_RECORDED DATA_.
========================================

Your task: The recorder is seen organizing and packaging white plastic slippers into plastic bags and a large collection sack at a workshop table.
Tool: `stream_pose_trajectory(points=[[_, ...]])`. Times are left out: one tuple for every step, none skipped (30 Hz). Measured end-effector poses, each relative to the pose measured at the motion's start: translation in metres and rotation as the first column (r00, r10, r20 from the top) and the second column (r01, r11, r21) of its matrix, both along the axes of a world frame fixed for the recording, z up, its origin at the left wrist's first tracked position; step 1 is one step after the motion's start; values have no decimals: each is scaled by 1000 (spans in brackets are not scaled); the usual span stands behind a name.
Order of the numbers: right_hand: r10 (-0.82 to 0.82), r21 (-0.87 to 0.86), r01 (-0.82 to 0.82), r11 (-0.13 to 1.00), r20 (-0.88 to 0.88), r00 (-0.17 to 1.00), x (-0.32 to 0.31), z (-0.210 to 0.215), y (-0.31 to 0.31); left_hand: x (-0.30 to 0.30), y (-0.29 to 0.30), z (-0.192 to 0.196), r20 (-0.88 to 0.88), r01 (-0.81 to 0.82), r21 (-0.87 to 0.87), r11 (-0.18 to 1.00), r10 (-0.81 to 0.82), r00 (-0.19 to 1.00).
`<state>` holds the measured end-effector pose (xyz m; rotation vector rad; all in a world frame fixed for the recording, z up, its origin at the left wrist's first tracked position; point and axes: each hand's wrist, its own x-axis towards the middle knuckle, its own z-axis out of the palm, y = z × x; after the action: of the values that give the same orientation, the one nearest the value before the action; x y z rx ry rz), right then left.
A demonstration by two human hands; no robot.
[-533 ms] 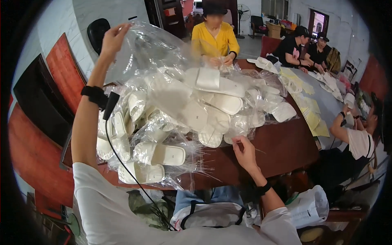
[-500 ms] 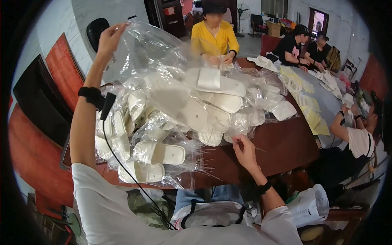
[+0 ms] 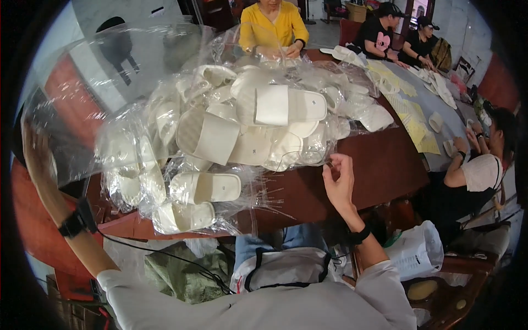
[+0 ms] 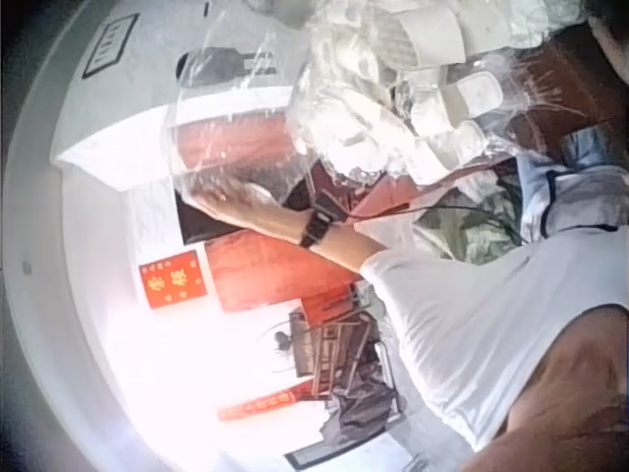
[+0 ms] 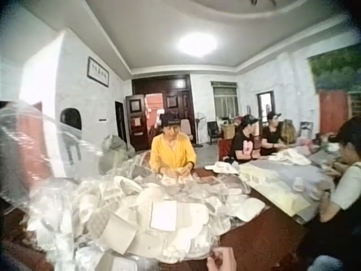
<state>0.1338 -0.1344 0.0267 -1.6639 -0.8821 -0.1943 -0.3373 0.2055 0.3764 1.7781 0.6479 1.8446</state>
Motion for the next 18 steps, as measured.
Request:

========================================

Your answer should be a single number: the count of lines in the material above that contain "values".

_YOUR SOLUTION_. 2